**Work required**: Go to the line below containing "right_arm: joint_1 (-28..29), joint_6" and print exactly from there through the line containing "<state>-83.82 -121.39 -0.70", both included. Print nothing else.

(Dataset excerpts)
--
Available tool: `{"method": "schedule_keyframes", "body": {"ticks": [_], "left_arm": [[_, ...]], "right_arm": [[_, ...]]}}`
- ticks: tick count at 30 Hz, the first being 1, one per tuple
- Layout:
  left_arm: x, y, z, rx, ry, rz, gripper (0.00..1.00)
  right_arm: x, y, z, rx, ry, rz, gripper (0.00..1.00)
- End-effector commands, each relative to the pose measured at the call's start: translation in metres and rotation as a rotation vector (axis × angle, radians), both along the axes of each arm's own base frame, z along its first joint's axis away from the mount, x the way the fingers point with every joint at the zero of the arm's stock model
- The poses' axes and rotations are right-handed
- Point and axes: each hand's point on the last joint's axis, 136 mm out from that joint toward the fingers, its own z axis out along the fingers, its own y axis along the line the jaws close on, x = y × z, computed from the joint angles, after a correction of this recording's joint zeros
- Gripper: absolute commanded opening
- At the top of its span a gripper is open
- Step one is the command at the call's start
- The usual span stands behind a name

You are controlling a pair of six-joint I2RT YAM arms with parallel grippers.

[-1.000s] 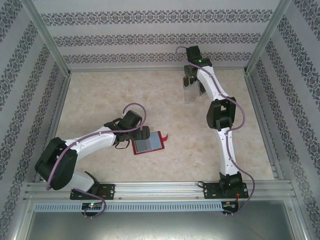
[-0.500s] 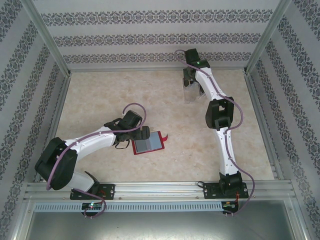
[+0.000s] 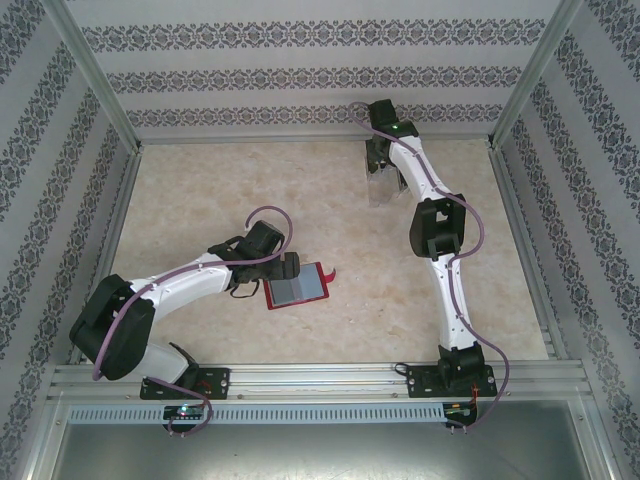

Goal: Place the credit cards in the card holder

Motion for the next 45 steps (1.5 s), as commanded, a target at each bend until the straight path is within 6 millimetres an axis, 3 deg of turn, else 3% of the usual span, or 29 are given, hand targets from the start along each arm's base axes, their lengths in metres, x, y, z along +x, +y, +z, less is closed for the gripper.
{"method": "schedule_keyframes", "body": {"ticks": [1,14,26,29,33,40,45], "left_arm": [[0.001,0.002,0.002,0.01,-0.014,-0.012,1.0],[0.001,0.003,0.001,0.009,-0.013,-0.009,1.0],[0.0,0.005,0.002,0.01,-0.015,-0.009,1.0],[0.0,0.005,0.002,0.011,-0.015,-0.009,1.0],[0.001,0.005,0.002,0.012,-0.014,-0.008,1.0],[0.002,0.003,0.002,0.012,-0.012,-0.011,1.0],[0.004,0.001,0.001,0.009,-0.008,-0.015,1.0]], "right_arm": [[-0.001,0.002,-0.011,0.001,0.029,0.016,0.25],[-0.003,0.021,-0.014,0.025,0.033,0.054,0.23],[-0.002,0.018,-0.016,0.015,0.036,0.046,0.23],[-0.002,0.016,-0.015,0.015,0.033,0.041,0.28],[-0.001,0.02,-0.001,0.04,0.01,0.045,0.34],[0.001,0.039,0.037,0.091,-0.068,0.08,0.34],[0.002,0.043,0.048,0.09,-0.094,0.086,0.34]]}}
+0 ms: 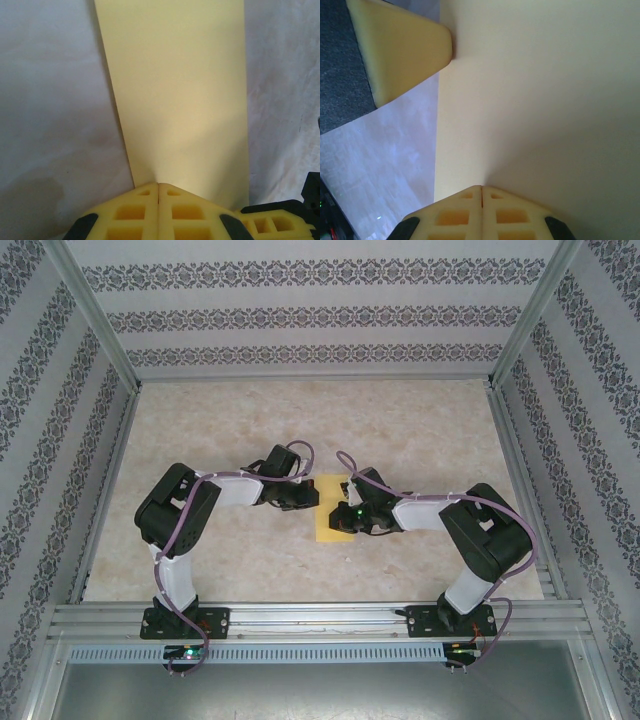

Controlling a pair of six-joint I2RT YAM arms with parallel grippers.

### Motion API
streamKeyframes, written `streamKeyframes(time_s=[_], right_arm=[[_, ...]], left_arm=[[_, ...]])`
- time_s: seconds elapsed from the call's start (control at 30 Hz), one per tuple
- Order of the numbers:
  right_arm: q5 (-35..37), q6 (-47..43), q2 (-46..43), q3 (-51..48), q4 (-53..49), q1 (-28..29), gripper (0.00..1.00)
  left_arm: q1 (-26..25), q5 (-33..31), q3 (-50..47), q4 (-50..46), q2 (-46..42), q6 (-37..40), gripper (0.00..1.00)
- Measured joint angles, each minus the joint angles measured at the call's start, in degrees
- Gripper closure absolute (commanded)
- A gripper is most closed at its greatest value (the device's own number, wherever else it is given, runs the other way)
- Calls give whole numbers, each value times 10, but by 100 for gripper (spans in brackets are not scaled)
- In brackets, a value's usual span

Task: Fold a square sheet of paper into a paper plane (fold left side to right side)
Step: Hold the square sheet of paper at the center of the table, then fold the triangle a second time at the center of the table.

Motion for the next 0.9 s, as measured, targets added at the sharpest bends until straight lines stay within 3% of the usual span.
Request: streamKeyframes(time_s=[0.57,0.9], right_arm=[[-31,-12,-136,-41,-91,-83,65],[-49,-9,-128,-73,-100,-84,63]], left_arm=[[-8,-16,-32,25,-17,1,100],[-11,-23,-33,27,-19,-6,100]])
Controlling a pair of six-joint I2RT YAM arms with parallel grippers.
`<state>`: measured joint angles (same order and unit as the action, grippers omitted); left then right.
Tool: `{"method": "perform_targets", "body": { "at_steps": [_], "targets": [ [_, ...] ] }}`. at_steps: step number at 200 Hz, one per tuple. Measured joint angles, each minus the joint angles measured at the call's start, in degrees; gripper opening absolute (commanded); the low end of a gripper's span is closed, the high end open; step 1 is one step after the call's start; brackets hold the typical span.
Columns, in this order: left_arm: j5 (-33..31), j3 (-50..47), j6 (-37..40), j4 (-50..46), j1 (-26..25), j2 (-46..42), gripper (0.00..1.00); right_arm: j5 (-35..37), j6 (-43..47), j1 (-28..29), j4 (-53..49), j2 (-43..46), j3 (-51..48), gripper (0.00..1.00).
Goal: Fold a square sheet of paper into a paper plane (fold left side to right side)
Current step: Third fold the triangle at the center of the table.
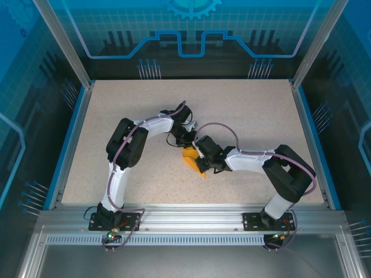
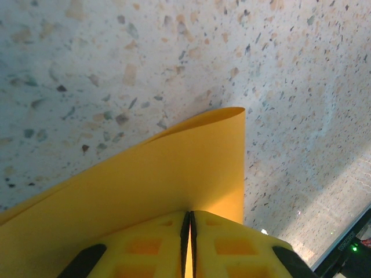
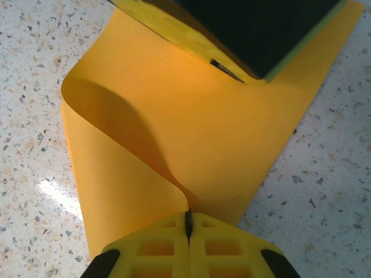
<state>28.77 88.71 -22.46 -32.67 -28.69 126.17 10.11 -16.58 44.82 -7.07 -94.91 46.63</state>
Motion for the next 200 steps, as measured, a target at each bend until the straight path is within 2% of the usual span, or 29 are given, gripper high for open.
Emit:
{"method": "perform_targets", "body": {
  "at_steps": [170,200],
  "targets": [
    [0.0,0.0,0.0,0.2,-0.1,0.0,0.15,-0.4,0.0,0.0,-1.3,-1.7,1.5,0.0],
    [0.0,0.0,0.0,0.2,-0.1,0.0,0.19,-0.5,0.0,0.1,-1.7,-1.9,1.8,0.0]
  ]
}}
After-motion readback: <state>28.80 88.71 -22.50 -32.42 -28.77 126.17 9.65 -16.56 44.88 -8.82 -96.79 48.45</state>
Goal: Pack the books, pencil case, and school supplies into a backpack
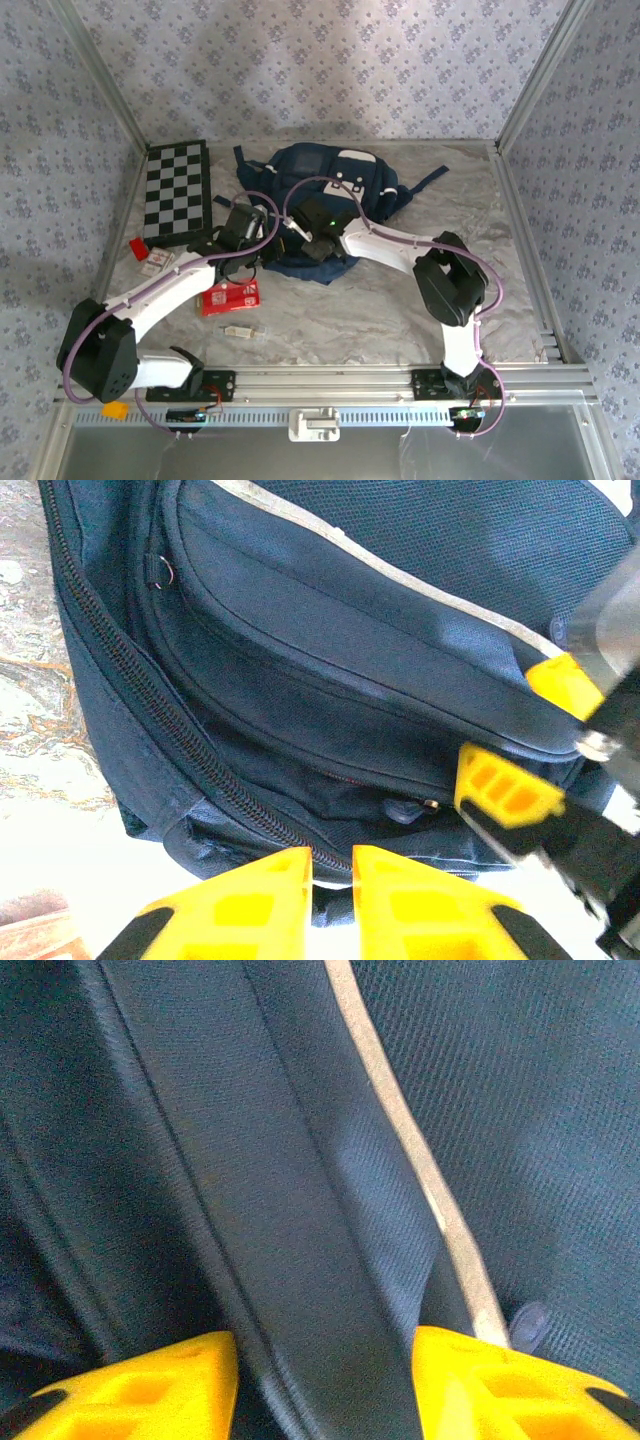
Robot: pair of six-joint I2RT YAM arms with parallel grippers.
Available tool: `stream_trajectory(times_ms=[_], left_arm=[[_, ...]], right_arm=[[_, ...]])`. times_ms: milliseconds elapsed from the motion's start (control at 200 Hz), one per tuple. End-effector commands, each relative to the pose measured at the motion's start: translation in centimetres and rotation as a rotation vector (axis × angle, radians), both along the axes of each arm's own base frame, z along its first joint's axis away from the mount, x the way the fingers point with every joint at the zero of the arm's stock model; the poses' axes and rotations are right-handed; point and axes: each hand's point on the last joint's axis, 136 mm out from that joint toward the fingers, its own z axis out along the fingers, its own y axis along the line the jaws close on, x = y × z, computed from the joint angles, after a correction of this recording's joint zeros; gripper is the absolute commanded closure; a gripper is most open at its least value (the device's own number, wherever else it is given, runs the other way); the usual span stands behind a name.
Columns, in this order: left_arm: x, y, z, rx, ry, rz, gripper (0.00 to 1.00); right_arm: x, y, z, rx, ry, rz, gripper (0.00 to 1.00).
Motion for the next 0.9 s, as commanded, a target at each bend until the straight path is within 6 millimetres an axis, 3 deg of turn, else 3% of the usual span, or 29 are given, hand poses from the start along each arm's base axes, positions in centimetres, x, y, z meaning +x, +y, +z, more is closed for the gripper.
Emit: stream_trajectory(times_ms=[0, 200, 255, 575, 795, 895], left_arm=[[-0.2, 0.2, 0.4, -0.012, -0.001, -0.002, 0.81], [0.0, -0.1, 1.0, -0.004, -0.03, -0.04, 0.76], [0.2, -0.3, 1.4, -0.005, -0.056, -0.059, 0.74], [0.2, -0.5, 2.9, 0.074, -0.195, -0.189, 0.58], [-0.7, -3.8, 3.7, 0.082, -0.273, -0.334, 0.55], [-0.9, -5.3, 3.1, 0.126, -0.292, -0.377, 0.55]], right_arm=[[1.3, -0.6, -0.5, -0.086, -0.045, 0.03, 0.61], [1.5, 0.5, 3.0, -0.01, -0.089, 0.084, 0.92], [1.6, 0.7, 4.2, 0.017, -0.11, 0.086, 0.96], [0.2, 0.7, 9.9, 0.147, -0.105, 0.14, 1.0], [0.2, 0.7, 11.6, 0.237, -0.067, 0.139, 1.0], [0.3, 0.7, 12.1, 0.278, -0.053, 0.129, 1.0]])
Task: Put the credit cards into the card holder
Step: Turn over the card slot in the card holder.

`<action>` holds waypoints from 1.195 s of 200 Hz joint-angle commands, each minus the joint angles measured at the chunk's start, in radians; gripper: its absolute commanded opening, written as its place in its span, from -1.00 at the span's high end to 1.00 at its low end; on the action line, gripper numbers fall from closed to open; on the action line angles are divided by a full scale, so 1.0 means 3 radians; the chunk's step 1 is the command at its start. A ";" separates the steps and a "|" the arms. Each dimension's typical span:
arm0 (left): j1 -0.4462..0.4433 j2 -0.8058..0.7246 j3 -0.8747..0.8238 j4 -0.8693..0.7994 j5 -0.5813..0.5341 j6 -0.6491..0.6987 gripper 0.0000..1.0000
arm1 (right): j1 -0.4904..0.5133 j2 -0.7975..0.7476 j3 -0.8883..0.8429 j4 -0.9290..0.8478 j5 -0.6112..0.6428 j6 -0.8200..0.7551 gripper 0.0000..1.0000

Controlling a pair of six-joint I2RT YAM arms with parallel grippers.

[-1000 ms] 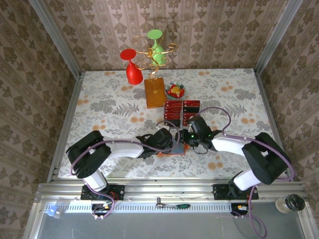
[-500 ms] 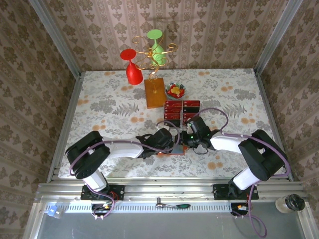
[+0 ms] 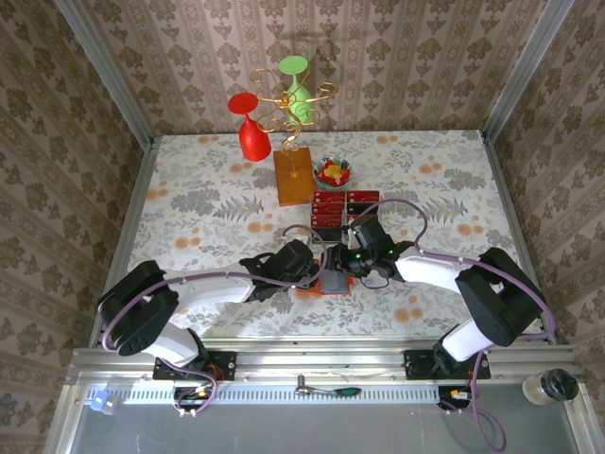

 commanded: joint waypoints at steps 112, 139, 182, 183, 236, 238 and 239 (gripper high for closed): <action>0.0479 -0.1036 -0.0459 -0.0215 -0.0015 -0.0023 -0.17 | 0.0408 0.0578 0.0269 0.0539 -0.0080 0.0461 -0.42; 0.0496 -0.1037 -0.0465 -0.0234 0.0005 -0.0020 -0.17 | 0.0413 0.0618 0.0203 0.0663 -0.0082 0.0518 -0.42; 0.0493 -0.0972 -0.0440 -0.0241 0.0044 -0.0015 -0.17 | 0.0378 0.0428 0.0114 0.0584 0.0004 0.0471 -0.29; 0.0492 -0.0969 -0.0437 -0.0241 0.0042 -0.0015 -0.17 | 0.0378 0.0425 0.0110 0.0579 0.0005 0.0470 -0.28; 0.0483 -0.0836 -0.0376 -0.0206 0.0089 -0.0009 -0.17 | 0.0325 0.0492 0.0009 0.0603 0.0029 0.0477 0.70; 0.0483 -0.0833 -0.0372 -0.0206 0.0087 -0.0009 -0.17 | 0.0326 0.0502 0.0013 0.0602 0.0033 0.0475 0.70; 0.0485 -0.0830 -0.0373 -0.0208 0.0087 -0.0009 -0.17 | 0.0326 0.0505 0.0011 0.0599 0.0034 0.0477 0.70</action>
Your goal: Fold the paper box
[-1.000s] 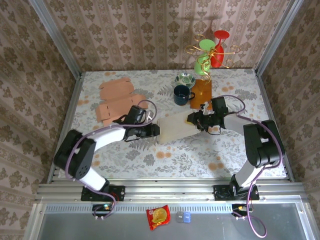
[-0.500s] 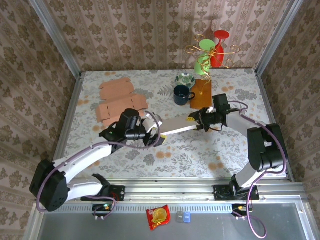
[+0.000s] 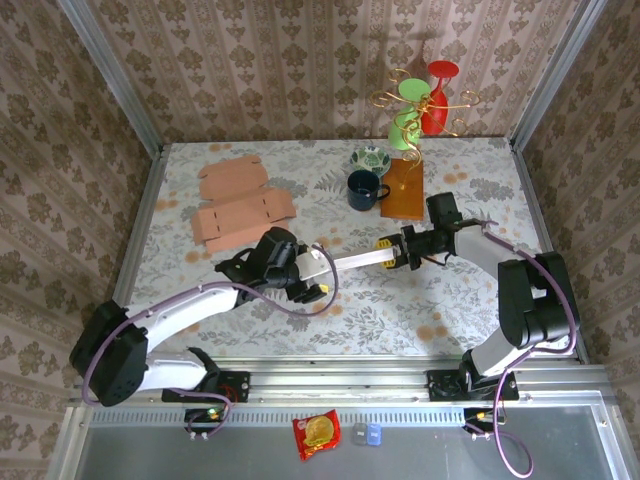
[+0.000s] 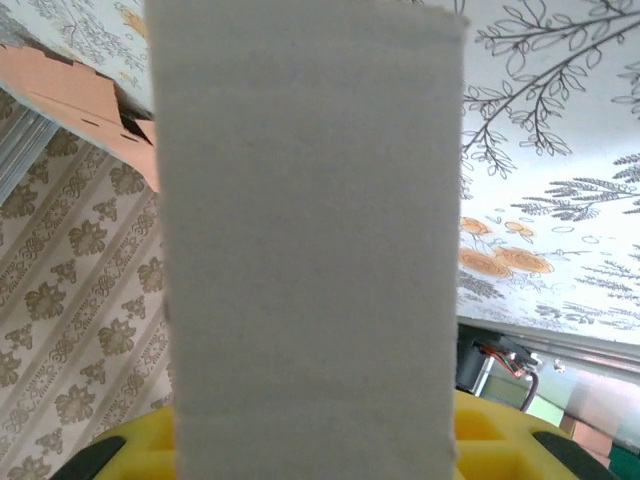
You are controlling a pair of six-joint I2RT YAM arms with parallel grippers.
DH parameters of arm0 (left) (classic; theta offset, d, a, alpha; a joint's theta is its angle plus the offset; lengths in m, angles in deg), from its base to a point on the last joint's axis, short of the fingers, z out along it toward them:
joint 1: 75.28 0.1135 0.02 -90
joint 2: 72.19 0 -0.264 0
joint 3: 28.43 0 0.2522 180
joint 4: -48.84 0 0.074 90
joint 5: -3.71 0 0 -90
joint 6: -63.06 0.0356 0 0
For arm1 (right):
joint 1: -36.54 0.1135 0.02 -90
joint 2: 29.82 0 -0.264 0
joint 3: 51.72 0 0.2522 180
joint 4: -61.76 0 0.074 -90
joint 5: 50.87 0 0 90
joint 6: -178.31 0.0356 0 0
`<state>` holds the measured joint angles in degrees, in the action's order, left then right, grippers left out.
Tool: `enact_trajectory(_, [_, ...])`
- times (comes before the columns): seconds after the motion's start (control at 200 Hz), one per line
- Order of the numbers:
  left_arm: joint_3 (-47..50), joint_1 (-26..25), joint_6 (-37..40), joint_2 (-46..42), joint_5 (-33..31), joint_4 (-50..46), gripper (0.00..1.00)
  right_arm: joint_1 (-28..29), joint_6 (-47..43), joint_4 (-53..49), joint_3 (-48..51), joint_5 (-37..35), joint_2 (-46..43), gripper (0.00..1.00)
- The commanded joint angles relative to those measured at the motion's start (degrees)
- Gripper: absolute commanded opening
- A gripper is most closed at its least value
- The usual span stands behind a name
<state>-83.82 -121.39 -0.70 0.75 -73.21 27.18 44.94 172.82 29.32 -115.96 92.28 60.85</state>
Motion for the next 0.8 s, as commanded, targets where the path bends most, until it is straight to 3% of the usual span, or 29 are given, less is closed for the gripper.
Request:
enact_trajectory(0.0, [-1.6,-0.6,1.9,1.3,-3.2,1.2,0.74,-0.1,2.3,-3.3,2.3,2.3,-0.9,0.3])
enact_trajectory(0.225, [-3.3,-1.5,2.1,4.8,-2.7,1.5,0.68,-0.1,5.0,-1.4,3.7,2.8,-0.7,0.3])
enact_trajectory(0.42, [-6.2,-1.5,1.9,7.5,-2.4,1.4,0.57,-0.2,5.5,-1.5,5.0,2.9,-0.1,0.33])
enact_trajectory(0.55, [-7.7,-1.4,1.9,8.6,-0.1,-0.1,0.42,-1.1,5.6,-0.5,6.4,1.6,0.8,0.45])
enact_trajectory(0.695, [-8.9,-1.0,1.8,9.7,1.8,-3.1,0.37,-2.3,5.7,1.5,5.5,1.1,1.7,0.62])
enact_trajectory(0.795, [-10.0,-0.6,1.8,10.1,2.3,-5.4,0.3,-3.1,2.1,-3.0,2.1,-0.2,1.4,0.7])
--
**Solution**:
  right_arm: joint_1 (-28..29), joint_6 (-47..43), joint_4 (-53..49), joint_3 (-48..51), joint_5 (-37..35), joint_2 (-46..43), gripper (0.00..1.00)
- The commanded joint angles relative to those measured at the motion's start (degrees)
- Gripper: absolute commanded opening
- A gripper is most closed at its least value
- The usual span stands behind a name
<state>-83.82 -121.39 -0.70 0.75 -73.21 27.18 44.94 172.82 29.32 -115.96 92.28 60.85</state>

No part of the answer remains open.